Un masivo e histórico golpe contra las redes de delitos de índole sexual digital dirigidos a menores de edad se ejecutó de forma coordinada en el territorio bonaerense. Un total de 121 allanamientos conjuntos se desplegaron en 76 localidades de la provincia de Buenos Aires en el marco de la denominada “Operación Bonaerense Protección de las Infancias VII”. Se trata de la séptima ofensiva de estas características coordinada por los fiscales referentes en delitos de grooming, ciberpedofilia y abuso sexual infantil del Ministerio Público bonaerense.
El megaoperativo tuvo un fuerte impacto e implicancia en nuestra región del noroeste provincial. Según informó el Ministerio Público Fiscal, las fiscalías especializadas que funcionaron como nodos centrales de investigación y detección de objetivos incluyeron de forma directa a las sedes de los Departamentos Judiciales de Junín y Pergamino, las dos jurisdicciones judiciales que rodean y comprenden la actividad penal del partido de Rojas y las localidades vecinas. El propósito técnico de las fuerzas civiles y policiales fue desarticular nodos de distribución, combatir la proliferación de material de abuso en entornos virtuales, y frenar casos de acoso en línea.
El alcance de los allanamientos en la región y la provincia
Las tareas investigativas previas determinaron un total de 138 objetivos de alta peligrosidad tecnológica, de los cuales se lograron concretar de forma simultánea 121 órdenes de registro domiciliario. Los procedimientos abarcaron las siguientes jurisdicciones clave:
* Nodos regionales: La operatividad de las denuncias digitales se canalizó y procesó a través de los centros de investigación criminal de Junín y Pergamino, cubriendo el mapa de la zona.
* Resto de la provincia: Los allanamientos se extendieron a los departamentos judiciales de Avellaneda-Lanús, Azul, Bahía Blanca (incluyendo la sede descentralizada de Tres Arroyos), Dolores (con el nodo General Madariaga), La Matanza, La Plata, Lomas de Zamora, Mar del Plata, Mercedes, Moreno-General Rodríguez, Morón, Necochea, Quilmes, San Isidro, San Martín, San Nicolás, Trenque Lauquen y Zárate-Campana. Incluso, las inspecciones alcanzaron una unidad carcelaria de la provincia donde se detectó que internos ya detenidos por delitos afines continuaban operando en entornos digitales.

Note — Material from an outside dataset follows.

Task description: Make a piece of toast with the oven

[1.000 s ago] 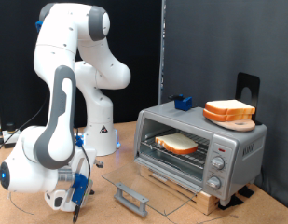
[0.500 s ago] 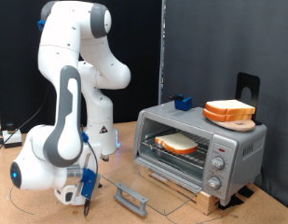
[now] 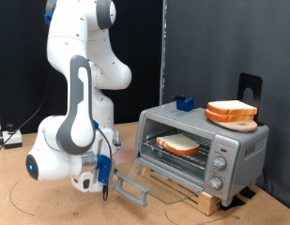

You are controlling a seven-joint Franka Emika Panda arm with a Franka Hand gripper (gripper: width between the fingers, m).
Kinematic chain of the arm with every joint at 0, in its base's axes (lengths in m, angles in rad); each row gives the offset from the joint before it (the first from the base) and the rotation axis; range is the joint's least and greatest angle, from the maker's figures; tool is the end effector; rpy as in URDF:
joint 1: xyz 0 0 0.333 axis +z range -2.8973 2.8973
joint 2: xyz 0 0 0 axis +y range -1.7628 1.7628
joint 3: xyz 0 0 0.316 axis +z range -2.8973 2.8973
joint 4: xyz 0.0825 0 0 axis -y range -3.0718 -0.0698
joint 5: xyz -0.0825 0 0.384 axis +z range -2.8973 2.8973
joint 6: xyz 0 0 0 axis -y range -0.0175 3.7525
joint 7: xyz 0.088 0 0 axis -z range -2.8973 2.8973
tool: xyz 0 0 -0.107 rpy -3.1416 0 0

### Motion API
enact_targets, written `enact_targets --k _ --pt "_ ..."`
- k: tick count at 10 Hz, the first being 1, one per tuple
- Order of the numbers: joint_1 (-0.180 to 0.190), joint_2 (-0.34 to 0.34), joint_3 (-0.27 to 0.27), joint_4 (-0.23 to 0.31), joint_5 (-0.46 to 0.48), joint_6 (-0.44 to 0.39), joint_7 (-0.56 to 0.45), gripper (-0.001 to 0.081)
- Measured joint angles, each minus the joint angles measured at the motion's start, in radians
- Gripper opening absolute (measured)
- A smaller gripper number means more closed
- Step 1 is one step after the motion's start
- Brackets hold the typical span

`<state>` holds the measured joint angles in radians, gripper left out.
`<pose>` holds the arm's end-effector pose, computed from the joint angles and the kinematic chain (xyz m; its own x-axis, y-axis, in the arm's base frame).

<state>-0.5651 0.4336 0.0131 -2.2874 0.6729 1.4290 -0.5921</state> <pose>0.3665 -0.1385 0.1652 0.7539 0.1375 -0.6424 -0.5706 -0.3477 -0.7440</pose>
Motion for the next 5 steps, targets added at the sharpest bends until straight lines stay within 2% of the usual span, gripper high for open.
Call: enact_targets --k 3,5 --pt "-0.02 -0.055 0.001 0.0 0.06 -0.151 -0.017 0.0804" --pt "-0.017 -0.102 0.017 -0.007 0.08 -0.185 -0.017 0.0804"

Detalle de los investigados y perfiles de riesgo
Las autoridades judiciales confirmaron que el operativo arrojó la identificación y sujeción a procesos penales de 111 personas implicadas en el tráfico de material y captación de menores. Del total de los sospechosos individuales, se constató que 106 corresponden a varones y 5 a mujeres.

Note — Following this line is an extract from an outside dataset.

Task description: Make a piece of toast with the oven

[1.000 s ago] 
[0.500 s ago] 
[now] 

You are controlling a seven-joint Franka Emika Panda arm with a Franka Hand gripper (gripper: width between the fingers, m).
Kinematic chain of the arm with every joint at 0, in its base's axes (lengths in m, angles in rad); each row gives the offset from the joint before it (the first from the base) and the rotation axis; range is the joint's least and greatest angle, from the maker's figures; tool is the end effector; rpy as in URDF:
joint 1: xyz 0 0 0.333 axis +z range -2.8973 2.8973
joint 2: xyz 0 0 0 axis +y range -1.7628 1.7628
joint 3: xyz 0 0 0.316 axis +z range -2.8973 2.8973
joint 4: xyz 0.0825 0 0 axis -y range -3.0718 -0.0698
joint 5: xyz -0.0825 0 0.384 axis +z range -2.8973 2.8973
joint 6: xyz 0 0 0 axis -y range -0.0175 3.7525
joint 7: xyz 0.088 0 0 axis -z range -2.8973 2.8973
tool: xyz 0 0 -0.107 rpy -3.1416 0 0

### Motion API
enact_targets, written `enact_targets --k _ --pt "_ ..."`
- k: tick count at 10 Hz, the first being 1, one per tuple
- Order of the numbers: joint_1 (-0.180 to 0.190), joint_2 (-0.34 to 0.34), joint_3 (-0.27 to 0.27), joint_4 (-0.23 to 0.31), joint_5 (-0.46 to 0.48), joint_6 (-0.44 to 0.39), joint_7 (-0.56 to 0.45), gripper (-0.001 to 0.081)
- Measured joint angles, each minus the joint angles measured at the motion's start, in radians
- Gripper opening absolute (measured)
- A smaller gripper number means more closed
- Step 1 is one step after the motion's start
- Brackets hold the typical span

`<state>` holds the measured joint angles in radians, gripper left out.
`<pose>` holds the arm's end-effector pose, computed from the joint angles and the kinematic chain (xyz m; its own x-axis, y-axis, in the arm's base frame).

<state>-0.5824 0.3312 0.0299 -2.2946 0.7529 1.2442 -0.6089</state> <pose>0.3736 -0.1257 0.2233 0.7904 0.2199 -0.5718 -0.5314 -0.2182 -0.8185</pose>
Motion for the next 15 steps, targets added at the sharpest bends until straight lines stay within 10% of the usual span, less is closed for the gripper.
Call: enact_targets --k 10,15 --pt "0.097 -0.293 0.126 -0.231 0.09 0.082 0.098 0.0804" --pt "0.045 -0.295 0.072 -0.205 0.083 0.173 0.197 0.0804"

El análisis de los perfiles de los investigados encendió las alarmas de los equipos interdisciplinarios de los ministerios intervinientes debido al nivel de proximidad familiar e institucional que mantenían los sospechosos en sus comunidades:
* Contacto con menores: Se detectó de forma fehaciente que seis de las personas investigadas se desempeñaban formalmente en actividades laborales o civiles de contacto diario y directo con niños, niñas o adolescentes.

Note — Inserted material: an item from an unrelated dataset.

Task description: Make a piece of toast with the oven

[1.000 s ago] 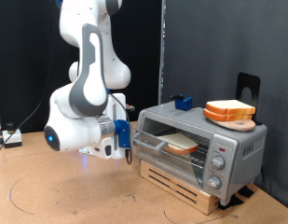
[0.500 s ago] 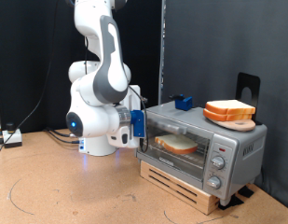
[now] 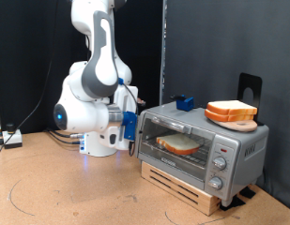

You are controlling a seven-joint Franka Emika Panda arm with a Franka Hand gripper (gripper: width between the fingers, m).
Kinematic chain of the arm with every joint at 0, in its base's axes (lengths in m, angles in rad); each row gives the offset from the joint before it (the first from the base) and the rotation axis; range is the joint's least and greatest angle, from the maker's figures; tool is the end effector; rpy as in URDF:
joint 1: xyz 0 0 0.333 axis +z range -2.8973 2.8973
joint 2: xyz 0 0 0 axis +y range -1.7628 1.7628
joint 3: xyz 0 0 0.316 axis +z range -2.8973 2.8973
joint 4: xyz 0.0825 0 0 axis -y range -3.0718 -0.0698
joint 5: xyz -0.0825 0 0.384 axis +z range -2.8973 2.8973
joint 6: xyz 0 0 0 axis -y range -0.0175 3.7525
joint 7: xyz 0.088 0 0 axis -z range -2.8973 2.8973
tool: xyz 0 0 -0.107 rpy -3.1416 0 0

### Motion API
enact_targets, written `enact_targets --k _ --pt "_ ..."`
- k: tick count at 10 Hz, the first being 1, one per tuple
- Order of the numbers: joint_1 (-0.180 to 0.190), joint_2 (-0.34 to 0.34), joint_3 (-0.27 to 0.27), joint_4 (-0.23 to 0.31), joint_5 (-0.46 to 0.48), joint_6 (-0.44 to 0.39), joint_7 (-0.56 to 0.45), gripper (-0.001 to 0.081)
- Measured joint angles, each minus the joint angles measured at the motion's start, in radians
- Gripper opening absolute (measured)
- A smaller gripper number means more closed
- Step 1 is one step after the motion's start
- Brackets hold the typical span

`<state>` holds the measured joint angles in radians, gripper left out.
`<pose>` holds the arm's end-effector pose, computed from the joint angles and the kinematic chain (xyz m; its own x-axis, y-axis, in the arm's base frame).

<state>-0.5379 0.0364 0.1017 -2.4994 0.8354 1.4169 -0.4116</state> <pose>0.3591 -0.0696 0.2739 0.7767 0.0515 -0.6277 -0.5723 -0.3584 -0.7376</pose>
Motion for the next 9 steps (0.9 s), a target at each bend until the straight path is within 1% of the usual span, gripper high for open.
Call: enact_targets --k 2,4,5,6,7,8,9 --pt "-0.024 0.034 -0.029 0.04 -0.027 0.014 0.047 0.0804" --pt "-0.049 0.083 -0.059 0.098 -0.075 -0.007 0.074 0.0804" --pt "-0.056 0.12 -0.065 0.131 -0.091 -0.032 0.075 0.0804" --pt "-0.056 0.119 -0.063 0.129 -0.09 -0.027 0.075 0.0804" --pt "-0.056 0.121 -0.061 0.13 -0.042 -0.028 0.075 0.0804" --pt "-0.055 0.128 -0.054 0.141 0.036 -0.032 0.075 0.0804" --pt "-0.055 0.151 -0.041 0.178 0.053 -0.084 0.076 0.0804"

* Antecedentes: Entre los objetivos principales alcanzados por los allanamientos se identificó a un sospechoso que ya registraba antecedentes penales firmes por abuso sexual infantil.
* Menores involucrados y víctimas: Los equipos de triage e investigación digital detectaron que dos jóvenes menores de 18 años participaban de la cadena de difusión del material. Asimismo, en las viviendas allanadas se identificó la presencia de 37 menores de edad convivientes y se logró poner a resguardo a cuatro posibles víctimas directas de abuso sexual infantil.
Cientos de dispositivos tecnológicos secuestrados
La recolección de pruebas materiales e informáticas resultó masiva en las distintas localidades intervenidas. Con el fin de desarmar los servidores y resguardar la prueba digital antes de que fuera borrada de las redes, las fuerzas policiales lograron secuestrar un arsenal de conectividad que quedó a disposición de los peritos informáticos de Junín y Pergamino.
En total se incautaron 80 computadoras de escritorio y notebooks, 160 dispositivos de almacenamiento masivo (discos externos y pendrives) y 165 teléfonos celulares con líneas activas de comunicación. Además, en los operativos domiciliarios se procedió al secuestro preventivo de dos armas de fuego. Durante el transcurso de los mismos allanamientos, los especialistas en informática forense del Ministerio Público lograron realizar 31 peritajes preliminares rápidos (sistemas de triages) sobre el material digital recolectado en caliente, lo que permitirá agilizar el dictado de prisiones preventivas y el procesamiento de los implicados.